Anyway, as mentioned code changes were made in haste so I'm sure I missed some things but here's a summary of what I added (inspired by TokenizerStates.SEPARATOR code):

added to Tokenizer constructor:

this.bom = [0xef,0xbb,0xbf]
this.bomIndex = 0;

added to Tokenizer write loop START case:

case TokenizerStates.START:
    this.offset += 1;
    if (n === this.bom[0]) {
        // console.log('found BOM')
        this.state = TokenizerStates.BOM;
        continue;
    }

added Tokenizer write loop BOM case:

case TokenizerStates.BOM:
    // console.log('processing BOM')
    this.bomIndex += 1;
    if (n !== this.bom[this.bomIndex]) {
        break;
    }
    if (this.bomIndex === this.bom.length - 1) {
        this.state = TokenizerStates.START;
        this.bomIndex = 0;
    }
    continue;

Excellent library by the way! Thanks for creating it.

Answer 3 · 2024-01-20T16:38:58.000Z

Published as part of v0.0.20.

BOM is now supported for Uint8Array, Uint16Array and Uint32Array.

Answer 4 · 2024-01-20T19:04:42.000Z

Thanks for the quick fix!

Unfortunately I'm now running into this error using that same sample file I provided:

Error: Unexpected "ï" at position "3" in state START

setting reader up this way:

const parser = new JSONParser({
  stringBufferSize: undefined,
  keepStack: false,
})

const stream = file.stream().pipeThrough(parser)
const reader = stream.getReader()

Any suggestions?

Answer 5 · 2024-01-20T19:37:58.000Z

Hi @hansifier,

Sorry, I just reviewed your file and it includes the BOM sequence twice.

I implemented BOM support following the unicode rules.

Q: What should I do with U+FEFF in the middle of a file?

In the absence of a protocol supporting its use as a BOM and when not at the beginning of a text stream, U+FEFF should normally not occur. For backwards compatibility it should be treated as ZERO WIDTH NON-BREAKING SPACE (ZWNBSP), and is then part of the content of the file or string.
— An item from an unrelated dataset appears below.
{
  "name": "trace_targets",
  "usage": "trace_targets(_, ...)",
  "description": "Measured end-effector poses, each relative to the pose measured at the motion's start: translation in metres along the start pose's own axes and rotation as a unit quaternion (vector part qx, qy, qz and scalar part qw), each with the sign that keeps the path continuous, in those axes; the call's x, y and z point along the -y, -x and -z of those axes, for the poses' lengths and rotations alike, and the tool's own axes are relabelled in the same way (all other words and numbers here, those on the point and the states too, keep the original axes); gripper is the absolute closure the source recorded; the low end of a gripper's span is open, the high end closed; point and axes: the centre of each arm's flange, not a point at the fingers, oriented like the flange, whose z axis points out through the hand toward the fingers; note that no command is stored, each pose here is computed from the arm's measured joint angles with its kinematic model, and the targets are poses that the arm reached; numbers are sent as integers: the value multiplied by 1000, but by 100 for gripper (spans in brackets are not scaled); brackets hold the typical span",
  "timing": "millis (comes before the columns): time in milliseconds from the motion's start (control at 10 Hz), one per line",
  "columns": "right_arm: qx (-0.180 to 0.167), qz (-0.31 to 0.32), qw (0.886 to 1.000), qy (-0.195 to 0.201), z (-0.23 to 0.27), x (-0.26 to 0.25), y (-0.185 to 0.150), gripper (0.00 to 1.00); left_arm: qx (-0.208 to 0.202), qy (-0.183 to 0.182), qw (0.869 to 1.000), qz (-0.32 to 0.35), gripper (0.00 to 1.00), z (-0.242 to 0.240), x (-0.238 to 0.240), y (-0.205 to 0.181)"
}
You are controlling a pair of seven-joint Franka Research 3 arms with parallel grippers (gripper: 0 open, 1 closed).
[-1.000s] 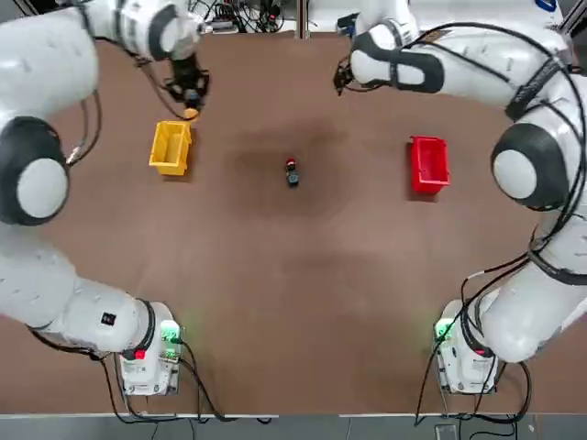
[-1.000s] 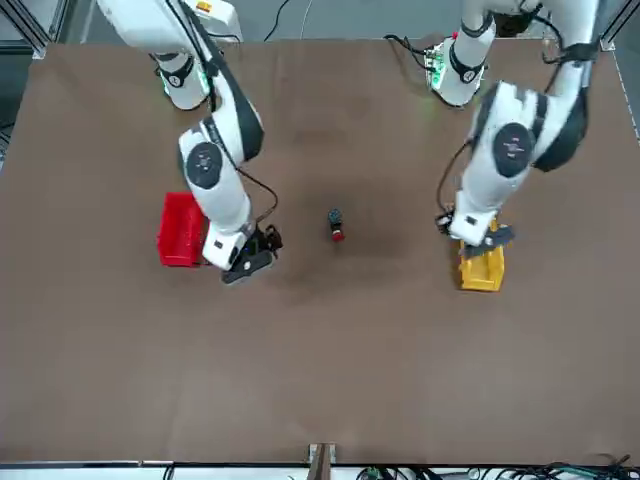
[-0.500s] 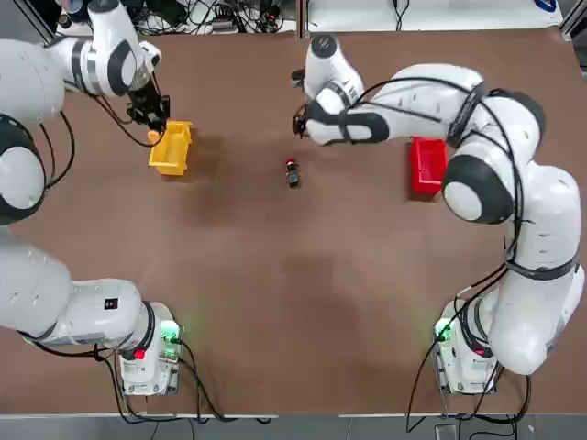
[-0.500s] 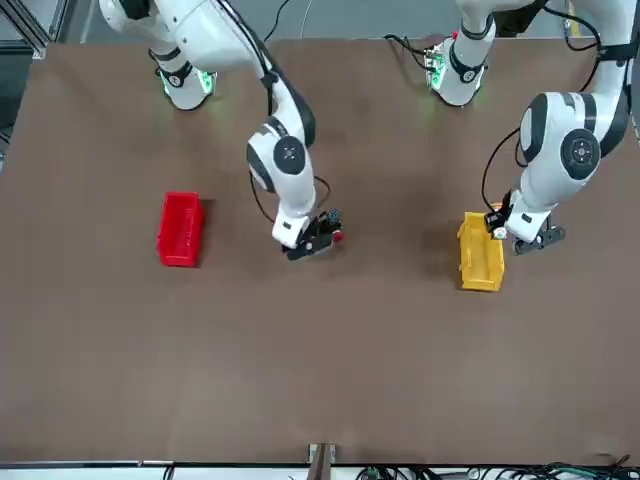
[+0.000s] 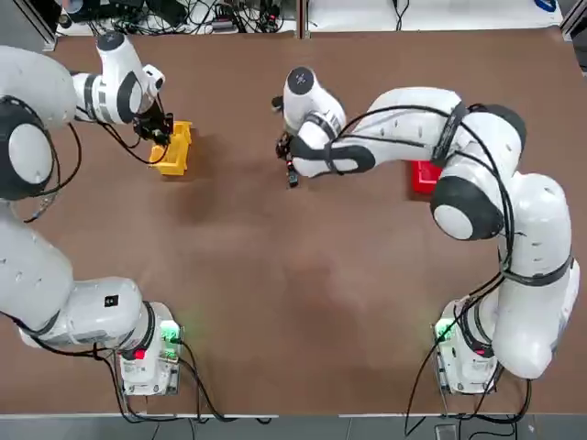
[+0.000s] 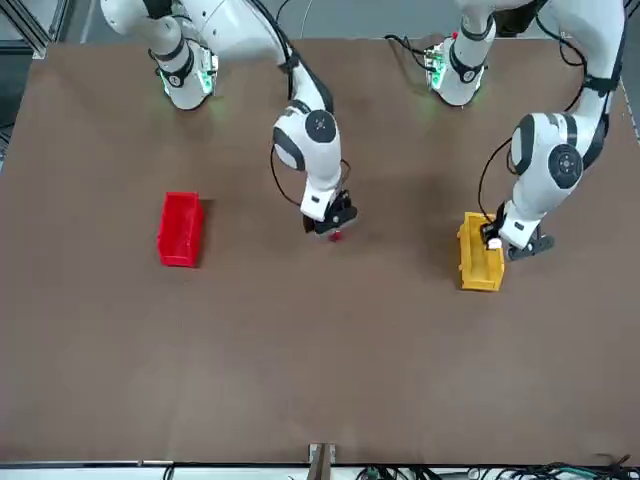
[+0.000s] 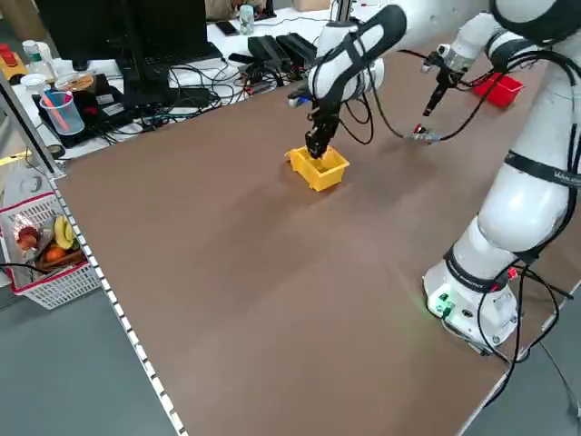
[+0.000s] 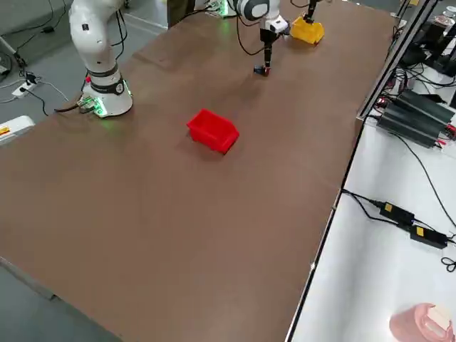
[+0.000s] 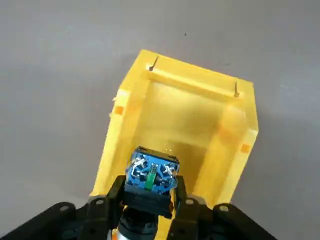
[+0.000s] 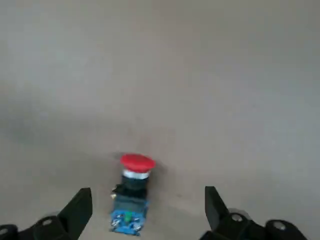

The use of U+2060 WORD JOINER is strongly preferred over ZWNBSP for expressing word joining semantics since it cannot be confused with a BOM. When designing a markup language or data protocol, the use of U+FEFF can be restricted to that of Byte Order Mark. In that case, any U+FEFF occurring in the middle of a file can be treated as an unsupported character. [AF]

So, I treat the BOM sequence as an unsupported character except for the first sequence at the beginning of the file.

Do you have any idea of why your file might be "wrong"?

Answer 6 · 2024-01-20T20:11:32.000Z

Oh wow. You're right. There's an old bug in my code that was manually adding the BOM and so was FileSaver. 🤦‍♂️

Sorry I completely missed that.

Thanks for your quick responses and patience.